-- What is being asked --
Report every line of the listing below in which the string "door" appears.

= = =

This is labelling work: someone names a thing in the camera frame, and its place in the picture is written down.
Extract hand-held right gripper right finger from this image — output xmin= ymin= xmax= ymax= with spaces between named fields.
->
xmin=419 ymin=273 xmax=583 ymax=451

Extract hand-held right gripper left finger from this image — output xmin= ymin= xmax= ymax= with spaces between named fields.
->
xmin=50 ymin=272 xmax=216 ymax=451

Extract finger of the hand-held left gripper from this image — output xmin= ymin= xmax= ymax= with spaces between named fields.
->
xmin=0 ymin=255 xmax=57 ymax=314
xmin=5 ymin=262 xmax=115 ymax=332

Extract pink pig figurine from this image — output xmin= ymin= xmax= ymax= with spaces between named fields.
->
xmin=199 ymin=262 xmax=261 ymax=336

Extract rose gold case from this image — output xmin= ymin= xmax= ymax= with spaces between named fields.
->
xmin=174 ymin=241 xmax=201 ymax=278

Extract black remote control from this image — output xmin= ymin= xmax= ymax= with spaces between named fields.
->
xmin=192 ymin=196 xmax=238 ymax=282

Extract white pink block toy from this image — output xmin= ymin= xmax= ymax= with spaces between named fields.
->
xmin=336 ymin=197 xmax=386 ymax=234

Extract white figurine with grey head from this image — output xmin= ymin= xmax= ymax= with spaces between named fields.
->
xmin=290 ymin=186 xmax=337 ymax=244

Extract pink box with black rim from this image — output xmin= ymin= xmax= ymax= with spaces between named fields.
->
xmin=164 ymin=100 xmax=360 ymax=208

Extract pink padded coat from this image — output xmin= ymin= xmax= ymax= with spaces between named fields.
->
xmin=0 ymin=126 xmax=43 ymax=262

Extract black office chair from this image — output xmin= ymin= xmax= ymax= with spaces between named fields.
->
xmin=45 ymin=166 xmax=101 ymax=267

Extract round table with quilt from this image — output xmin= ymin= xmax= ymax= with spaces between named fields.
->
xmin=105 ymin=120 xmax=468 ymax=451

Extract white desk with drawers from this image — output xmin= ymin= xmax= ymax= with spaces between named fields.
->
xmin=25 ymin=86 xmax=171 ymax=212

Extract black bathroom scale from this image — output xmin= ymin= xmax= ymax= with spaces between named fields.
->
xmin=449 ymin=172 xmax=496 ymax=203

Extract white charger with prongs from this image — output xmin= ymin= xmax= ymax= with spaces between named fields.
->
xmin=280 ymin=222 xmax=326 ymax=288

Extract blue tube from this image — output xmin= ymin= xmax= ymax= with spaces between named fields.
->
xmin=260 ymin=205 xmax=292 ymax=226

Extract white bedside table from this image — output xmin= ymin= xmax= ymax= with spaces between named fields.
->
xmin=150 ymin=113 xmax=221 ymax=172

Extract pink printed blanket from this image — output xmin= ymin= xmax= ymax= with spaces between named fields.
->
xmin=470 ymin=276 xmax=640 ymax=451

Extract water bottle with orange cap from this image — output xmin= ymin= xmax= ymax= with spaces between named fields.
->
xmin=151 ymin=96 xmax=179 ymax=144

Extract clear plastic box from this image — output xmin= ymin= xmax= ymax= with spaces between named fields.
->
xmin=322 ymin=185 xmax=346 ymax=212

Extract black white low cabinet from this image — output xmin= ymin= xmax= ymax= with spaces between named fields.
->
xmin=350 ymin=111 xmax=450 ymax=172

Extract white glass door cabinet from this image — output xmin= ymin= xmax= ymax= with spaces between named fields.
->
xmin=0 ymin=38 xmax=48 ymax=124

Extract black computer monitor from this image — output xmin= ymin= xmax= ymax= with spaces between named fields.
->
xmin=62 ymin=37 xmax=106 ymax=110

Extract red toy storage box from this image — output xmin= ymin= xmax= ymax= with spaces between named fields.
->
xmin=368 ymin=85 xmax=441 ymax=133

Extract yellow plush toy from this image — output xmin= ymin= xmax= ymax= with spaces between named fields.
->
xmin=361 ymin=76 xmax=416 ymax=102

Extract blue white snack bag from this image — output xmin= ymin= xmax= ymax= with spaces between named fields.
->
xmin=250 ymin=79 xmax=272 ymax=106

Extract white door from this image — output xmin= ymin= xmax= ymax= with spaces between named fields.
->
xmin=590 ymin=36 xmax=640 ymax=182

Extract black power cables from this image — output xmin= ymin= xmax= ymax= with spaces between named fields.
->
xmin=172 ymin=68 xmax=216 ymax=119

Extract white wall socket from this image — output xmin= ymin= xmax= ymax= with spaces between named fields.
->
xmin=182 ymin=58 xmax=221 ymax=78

= = =

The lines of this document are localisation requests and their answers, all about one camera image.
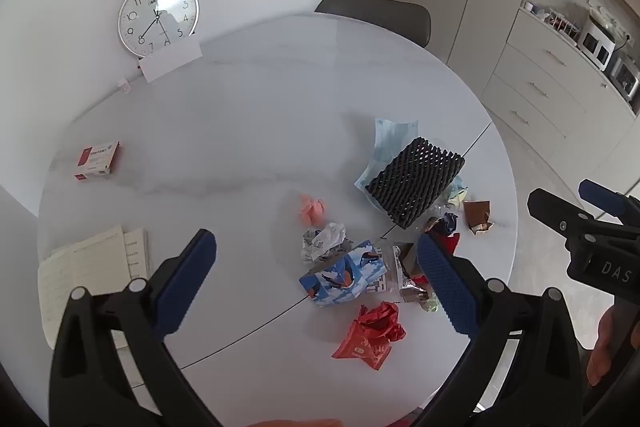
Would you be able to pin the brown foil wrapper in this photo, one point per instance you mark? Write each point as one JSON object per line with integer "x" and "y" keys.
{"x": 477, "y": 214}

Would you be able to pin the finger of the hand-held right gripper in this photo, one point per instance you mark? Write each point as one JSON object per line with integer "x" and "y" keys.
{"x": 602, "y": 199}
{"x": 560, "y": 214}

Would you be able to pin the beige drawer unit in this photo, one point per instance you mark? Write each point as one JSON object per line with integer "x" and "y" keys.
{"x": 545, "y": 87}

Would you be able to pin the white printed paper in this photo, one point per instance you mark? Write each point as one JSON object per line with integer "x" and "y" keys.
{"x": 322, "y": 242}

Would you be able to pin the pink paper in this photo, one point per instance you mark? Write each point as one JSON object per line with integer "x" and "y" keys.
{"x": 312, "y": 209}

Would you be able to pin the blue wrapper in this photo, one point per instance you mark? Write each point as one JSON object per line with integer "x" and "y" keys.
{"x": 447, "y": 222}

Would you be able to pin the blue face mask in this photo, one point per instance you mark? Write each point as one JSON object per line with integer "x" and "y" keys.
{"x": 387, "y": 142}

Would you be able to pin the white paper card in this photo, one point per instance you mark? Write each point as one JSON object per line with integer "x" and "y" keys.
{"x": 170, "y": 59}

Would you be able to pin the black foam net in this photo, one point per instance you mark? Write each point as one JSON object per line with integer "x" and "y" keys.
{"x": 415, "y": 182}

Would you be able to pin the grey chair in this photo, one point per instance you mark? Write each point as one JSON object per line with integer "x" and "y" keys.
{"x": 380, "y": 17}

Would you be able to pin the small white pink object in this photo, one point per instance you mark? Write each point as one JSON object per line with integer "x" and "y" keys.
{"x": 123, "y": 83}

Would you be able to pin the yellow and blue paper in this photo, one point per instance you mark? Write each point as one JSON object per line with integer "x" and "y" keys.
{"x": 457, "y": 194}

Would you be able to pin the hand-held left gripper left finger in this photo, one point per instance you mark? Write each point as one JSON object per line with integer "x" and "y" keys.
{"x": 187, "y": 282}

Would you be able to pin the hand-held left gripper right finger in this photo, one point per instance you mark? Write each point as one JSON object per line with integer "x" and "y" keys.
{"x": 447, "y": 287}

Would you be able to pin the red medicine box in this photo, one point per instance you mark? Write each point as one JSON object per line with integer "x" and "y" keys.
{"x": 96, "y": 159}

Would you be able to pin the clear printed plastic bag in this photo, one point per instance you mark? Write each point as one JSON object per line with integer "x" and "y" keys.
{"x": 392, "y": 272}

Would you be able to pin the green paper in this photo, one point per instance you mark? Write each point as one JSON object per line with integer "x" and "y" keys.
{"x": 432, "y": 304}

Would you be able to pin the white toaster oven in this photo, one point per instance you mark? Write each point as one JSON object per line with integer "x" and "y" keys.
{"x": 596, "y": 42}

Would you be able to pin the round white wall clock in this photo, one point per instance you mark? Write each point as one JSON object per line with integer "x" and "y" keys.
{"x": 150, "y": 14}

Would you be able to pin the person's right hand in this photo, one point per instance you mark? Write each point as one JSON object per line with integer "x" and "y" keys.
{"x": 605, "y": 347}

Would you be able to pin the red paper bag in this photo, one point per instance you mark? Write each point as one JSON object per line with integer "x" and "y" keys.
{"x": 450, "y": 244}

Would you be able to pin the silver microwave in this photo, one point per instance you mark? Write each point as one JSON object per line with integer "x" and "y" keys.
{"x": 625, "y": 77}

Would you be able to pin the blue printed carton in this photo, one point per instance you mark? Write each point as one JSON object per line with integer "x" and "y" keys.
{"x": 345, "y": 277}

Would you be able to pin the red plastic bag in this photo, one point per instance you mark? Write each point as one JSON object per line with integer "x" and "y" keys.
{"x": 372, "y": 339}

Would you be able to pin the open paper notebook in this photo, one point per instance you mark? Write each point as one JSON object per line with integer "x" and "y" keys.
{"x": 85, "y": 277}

= = =

-- Solution to this task --
Extract white glass door cabinet from this image — output xmin= ymin= xmax= ymax= with spaces between named fields.
Extract white door from this image — output xmin= ymin= xmax= ymax= with spaces between named fields.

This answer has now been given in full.